◆ Task details:
Starting with the line containing "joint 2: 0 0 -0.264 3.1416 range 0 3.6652" and going on through the line containing "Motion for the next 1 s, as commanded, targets", return the lines of the data below exactly, and only those.

◆ Items listed in a dataset:
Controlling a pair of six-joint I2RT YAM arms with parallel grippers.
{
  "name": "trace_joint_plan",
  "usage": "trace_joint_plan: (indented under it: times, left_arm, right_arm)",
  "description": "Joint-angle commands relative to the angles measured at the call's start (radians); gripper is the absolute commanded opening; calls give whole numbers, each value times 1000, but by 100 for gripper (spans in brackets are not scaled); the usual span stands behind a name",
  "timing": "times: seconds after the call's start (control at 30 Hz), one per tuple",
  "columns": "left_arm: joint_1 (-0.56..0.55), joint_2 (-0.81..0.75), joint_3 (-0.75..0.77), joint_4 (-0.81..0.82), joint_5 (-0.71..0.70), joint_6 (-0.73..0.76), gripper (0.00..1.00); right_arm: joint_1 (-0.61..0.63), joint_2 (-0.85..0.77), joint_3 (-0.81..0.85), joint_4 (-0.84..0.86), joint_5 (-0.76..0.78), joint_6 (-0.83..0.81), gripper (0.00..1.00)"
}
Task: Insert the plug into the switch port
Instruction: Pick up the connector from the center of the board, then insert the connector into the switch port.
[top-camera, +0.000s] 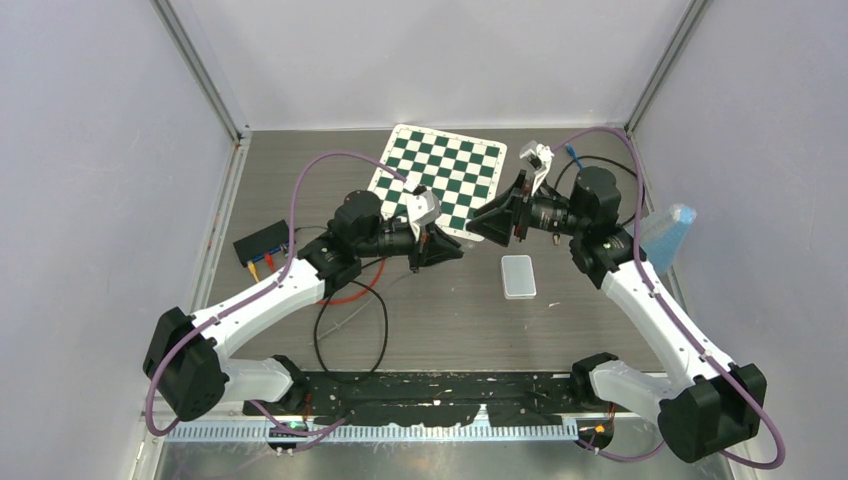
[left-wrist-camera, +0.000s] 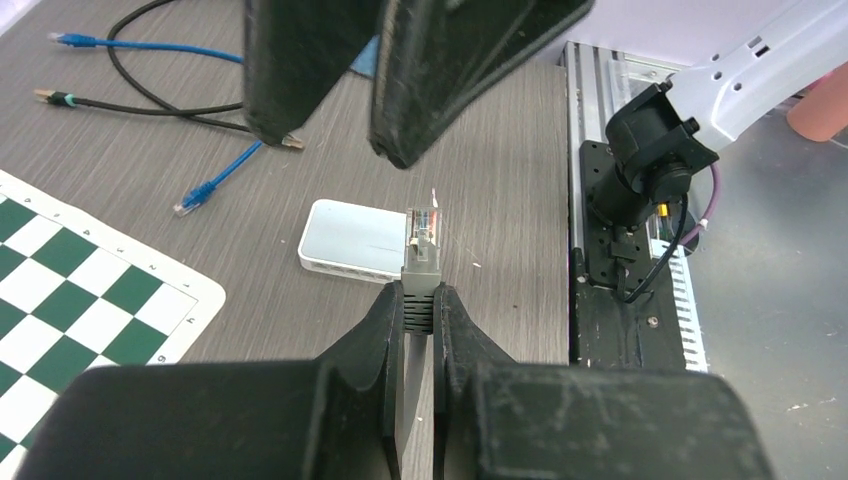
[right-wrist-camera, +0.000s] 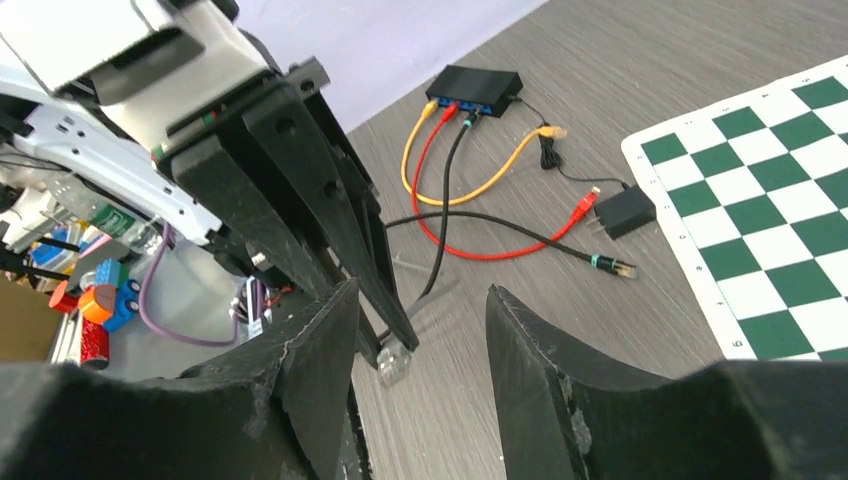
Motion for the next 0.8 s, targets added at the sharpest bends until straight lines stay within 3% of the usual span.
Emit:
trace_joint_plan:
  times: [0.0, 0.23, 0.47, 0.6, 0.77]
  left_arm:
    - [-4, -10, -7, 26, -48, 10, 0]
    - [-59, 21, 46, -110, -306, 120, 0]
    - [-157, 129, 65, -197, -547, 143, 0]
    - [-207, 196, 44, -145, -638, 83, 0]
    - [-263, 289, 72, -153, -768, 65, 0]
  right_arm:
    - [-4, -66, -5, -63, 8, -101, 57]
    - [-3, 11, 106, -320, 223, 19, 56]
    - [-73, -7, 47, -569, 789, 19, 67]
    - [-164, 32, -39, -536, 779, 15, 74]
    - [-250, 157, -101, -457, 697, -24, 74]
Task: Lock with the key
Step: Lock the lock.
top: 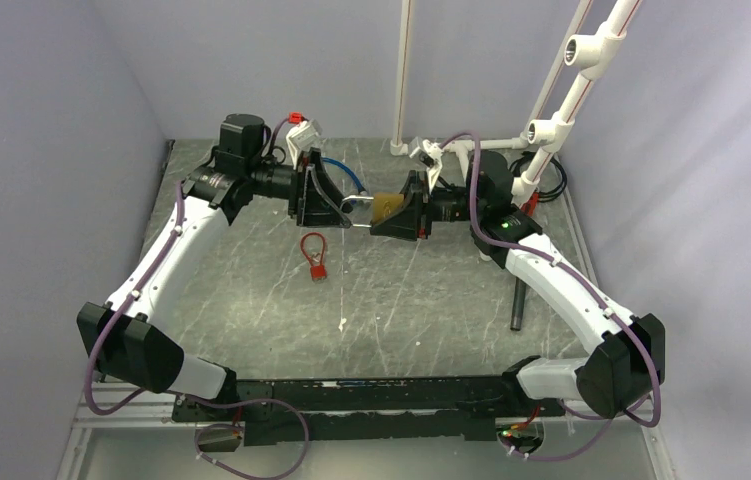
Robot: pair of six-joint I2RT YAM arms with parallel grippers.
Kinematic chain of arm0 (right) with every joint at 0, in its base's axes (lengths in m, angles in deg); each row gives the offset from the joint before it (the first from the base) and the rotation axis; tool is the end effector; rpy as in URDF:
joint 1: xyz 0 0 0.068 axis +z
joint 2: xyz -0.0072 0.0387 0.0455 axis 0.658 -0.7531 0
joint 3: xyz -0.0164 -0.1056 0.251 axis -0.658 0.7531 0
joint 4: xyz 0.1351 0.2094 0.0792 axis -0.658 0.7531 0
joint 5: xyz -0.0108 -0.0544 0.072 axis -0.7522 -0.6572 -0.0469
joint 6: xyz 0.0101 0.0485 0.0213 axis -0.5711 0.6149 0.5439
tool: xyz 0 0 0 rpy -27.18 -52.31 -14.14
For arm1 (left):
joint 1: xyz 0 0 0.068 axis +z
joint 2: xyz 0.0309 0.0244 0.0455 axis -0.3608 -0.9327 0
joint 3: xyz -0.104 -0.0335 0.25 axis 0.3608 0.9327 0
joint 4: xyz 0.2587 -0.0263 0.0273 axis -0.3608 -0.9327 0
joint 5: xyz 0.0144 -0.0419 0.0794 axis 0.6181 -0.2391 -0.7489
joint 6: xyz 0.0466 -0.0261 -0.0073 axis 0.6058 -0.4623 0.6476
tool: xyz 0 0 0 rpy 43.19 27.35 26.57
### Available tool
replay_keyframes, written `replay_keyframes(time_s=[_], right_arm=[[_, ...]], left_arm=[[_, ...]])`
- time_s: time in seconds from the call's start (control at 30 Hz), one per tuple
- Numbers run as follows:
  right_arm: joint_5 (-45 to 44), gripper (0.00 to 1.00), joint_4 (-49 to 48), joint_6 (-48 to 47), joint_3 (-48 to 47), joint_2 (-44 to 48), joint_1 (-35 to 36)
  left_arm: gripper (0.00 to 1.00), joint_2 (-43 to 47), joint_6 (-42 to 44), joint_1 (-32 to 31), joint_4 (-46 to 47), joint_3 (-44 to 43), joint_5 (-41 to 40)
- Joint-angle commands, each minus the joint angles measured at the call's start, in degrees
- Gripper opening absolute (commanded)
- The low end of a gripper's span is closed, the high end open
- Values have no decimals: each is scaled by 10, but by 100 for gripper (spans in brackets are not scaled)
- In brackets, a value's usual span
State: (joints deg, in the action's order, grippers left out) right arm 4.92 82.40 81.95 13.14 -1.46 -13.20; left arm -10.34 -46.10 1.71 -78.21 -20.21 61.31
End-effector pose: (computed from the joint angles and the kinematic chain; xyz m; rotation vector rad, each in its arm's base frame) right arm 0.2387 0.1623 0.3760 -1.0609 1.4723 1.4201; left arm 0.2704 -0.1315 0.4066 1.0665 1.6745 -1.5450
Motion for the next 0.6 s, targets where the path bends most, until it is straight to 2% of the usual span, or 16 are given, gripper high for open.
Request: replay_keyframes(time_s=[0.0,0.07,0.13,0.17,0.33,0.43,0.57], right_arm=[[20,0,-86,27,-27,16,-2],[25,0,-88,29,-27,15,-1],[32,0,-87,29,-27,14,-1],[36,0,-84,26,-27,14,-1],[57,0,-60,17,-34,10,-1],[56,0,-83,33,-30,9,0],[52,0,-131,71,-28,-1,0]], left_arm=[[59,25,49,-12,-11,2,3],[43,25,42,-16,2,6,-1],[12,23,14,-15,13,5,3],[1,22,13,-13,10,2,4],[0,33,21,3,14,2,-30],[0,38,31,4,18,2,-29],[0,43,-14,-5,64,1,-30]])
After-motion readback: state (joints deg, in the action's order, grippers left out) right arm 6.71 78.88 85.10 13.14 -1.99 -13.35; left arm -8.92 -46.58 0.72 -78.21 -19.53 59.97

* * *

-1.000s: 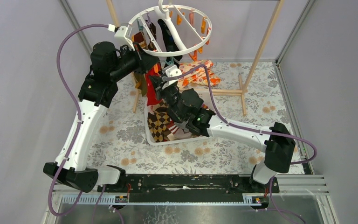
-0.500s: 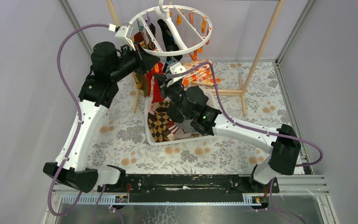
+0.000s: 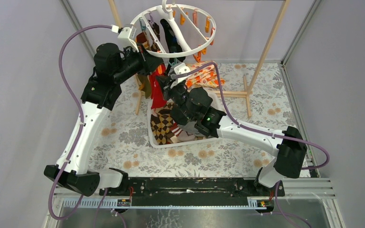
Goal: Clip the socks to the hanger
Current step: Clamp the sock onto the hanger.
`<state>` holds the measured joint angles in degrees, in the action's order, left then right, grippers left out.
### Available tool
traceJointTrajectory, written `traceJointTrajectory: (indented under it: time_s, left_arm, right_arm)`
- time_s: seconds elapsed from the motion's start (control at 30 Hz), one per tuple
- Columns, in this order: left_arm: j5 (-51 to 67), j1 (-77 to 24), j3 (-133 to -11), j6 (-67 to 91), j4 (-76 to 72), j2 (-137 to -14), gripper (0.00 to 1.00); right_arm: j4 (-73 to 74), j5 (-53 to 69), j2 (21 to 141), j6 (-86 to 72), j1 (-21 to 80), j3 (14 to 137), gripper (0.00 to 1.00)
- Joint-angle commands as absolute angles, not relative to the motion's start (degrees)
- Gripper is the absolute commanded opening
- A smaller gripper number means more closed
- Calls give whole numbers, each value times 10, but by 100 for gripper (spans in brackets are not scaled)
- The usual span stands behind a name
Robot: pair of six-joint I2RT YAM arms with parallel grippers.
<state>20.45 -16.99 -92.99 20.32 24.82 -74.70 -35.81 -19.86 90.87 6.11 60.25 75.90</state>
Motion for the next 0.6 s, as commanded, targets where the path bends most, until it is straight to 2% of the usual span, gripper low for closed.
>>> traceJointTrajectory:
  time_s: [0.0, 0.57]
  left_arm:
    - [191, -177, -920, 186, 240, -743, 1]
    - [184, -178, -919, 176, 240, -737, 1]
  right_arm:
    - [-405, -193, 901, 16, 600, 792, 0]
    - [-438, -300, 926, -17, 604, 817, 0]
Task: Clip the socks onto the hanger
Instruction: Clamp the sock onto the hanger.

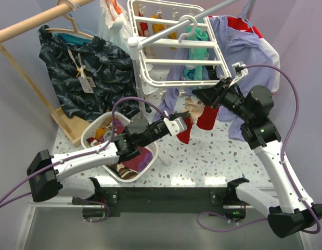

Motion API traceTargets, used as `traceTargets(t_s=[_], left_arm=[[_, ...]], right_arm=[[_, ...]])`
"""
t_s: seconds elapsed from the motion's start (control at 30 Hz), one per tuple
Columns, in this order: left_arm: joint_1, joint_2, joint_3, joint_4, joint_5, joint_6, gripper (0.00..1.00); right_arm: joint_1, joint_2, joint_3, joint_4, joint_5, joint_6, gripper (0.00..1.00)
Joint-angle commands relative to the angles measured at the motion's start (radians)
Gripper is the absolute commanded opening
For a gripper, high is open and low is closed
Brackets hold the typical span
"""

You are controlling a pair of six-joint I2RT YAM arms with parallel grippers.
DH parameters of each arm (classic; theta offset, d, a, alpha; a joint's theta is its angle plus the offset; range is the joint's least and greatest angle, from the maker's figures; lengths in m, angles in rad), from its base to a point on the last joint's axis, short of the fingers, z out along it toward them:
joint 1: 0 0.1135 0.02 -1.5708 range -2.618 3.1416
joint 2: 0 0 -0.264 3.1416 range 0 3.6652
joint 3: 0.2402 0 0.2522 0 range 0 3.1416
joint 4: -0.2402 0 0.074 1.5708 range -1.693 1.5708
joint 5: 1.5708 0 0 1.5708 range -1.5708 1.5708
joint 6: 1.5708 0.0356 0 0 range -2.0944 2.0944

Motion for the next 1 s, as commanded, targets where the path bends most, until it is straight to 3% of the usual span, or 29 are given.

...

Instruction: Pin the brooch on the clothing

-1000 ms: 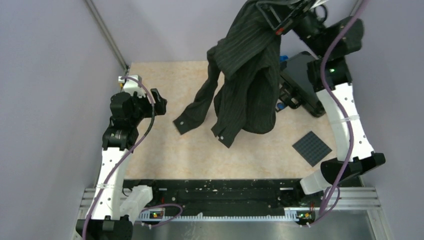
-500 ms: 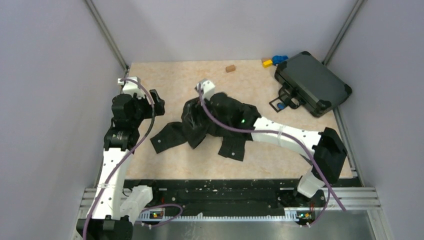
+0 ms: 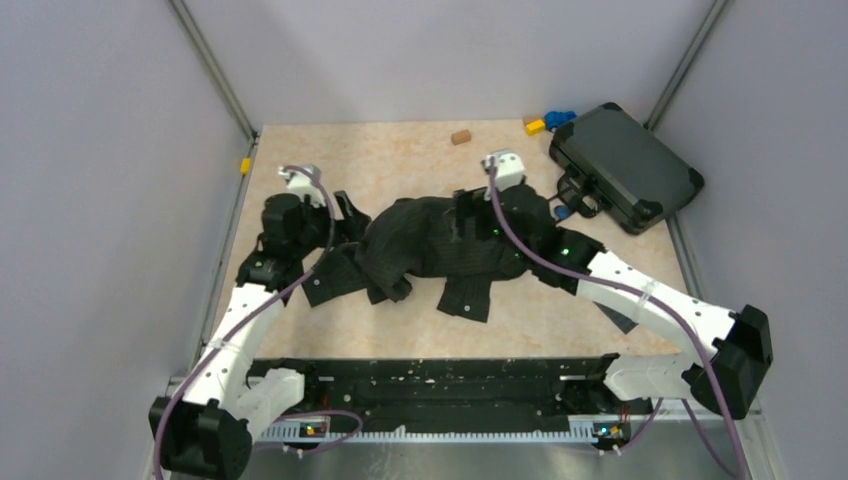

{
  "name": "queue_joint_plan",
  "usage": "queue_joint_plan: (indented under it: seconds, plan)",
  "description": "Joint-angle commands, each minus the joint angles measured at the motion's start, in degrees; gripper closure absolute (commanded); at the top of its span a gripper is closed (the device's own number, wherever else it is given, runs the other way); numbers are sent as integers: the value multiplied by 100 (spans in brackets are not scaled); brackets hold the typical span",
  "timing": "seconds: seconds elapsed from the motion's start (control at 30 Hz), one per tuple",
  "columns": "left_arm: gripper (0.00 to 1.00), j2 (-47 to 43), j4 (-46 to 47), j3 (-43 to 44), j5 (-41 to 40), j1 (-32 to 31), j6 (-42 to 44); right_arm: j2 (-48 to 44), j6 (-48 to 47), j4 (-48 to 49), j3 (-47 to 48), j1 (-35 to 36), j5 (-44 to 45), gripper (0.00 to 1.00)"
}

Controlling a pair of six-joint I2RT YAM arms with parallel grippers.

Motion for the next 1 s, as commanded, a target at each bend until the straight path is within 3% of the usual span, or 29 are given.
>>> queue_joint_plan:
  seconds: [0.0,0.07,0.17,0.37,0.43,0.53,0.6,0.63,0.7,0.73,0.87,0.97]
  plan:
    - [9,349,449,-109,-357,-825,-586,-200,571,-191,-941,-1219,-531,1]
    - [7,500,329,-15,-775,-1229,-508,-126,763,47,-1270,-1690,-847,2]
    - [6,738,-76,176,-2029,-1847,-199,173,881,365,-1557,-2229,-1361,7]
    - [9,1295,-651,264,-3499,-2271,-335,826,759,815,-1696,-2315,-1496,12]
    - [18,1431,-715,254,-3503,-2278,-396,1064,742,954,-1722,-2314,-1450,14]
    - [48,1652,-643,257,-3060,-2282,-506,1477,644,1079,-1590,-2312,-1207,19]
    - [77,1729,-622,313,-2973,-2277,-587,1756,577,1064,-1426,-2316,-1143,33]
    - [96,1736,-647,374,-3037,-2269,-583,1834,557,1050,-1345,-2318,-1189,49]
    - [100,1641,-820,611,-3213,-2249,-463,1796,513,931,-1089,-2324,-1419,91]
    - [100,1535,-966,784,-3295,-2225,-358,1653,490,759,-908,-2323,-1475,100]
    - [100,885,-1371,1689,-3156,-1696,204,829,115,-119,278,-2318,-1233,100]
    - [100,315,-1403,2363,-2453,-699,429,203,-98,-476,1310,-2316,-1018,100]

◆ Problem solution:
joint 2: 0 0 -0.264 3.1416 range 0 3.6652
joint 3: 0.2402 0 0.2522 0 range 0 3.1416
joint 4: -0.2402 0 0.074 1.5708 range -1.693 1.5708
joint 5: 1.5708 0 0 1.5708 range -1.5708 1.5708
joint 6: 1.5708 0.0356 0 0 range -2.0944 2.0944

Motion for the next 1 s, as commanded, targets where the path bends most, until it is straight to 3% of the usual span, or 29 are given.

The answer is complete.